YOUR GOAL: Could you copy out every line of the data where the word "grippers" occurs?

=======

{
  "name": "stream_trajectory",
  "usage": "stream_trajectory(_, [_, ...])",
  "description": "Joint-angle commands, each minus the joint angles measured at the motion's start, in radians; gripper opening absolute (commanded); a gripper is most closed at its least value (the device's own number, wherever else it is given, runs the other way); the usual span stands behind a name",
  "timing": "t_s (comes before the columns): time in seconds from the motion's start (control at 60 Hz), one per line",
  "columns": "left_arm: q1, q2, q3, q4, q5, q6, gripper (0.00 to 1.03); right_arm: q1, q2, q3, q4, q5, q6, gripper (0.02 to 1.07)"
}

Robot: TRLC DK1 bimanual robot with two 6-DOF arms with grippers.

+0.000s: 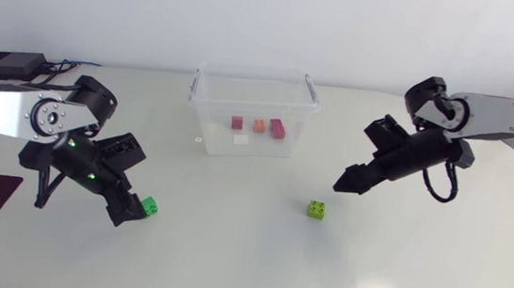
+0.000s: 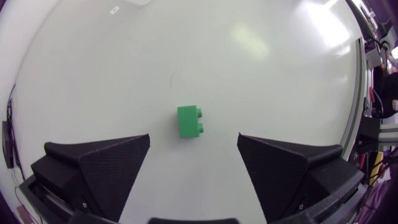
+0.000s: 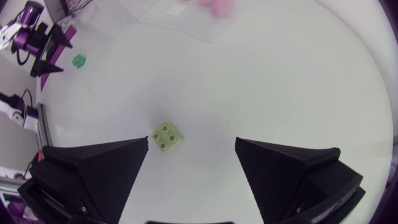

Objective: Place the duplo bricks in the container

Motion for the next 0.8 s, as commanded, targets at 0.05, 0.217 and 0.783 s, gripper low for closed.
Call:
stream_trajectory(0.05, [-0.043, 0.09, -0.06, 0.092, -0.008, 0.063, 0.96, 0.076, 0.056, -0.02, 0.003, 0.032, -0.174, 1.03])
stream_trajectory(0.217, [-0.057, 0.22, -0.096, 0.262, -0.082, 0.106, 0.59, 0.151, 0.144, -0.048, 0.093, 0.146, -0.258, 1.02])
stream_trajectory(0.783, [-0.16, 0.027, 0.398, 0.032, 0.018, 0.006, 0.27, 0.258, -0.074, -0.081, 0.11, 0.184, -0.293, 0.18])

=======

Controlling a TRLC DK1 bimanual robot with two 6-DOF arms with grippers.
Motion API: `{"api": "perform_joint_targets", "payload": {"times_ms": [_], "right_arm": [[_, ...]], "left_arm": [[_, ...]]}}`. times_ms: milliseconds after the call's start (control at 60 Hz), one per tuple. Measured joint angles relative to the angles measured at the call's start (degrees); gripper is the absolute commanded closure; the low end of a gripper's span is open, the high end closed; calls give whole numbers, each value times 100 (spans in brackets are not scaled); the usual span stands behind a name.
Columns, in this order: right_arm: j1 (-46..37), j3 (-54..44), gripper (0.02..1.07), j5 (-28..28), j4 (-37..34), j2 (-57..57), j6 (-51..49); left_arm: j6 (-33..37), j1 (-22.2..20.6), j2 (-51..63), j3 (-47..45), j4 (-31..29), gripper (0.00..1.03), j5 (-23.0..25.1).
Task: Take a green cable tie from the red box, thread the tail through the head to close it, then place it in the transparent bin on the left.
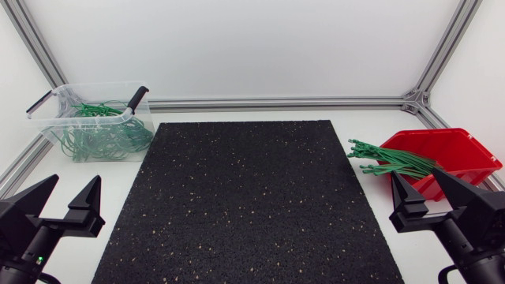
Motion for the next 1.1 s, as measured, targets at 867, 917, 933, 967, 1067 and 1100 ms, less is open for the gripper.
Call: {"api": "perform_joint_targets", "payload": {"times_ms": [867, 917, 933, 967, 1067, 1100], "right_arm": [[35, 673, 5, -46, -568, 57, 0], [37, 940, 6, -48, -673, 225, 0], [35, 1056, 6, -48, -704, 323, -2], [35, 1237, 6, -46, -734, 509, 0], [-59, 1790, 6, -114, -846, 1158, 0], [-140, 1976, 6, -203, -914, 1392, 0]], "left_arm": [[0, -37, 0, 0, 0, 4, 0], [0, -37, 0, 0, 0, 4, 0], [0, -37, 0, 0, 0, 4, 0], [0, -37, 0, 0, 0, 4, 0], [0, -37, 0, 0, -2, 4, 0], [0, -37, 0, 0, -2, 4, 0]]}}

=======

SOLUTION TO THIS EXERCISE:
Robot: TRLC DK1 bimanual robot with two 6-DOF arms with grippers.
Controlling a TRLC DK1 bimanual robot with two 6-DOF arms with grippers.

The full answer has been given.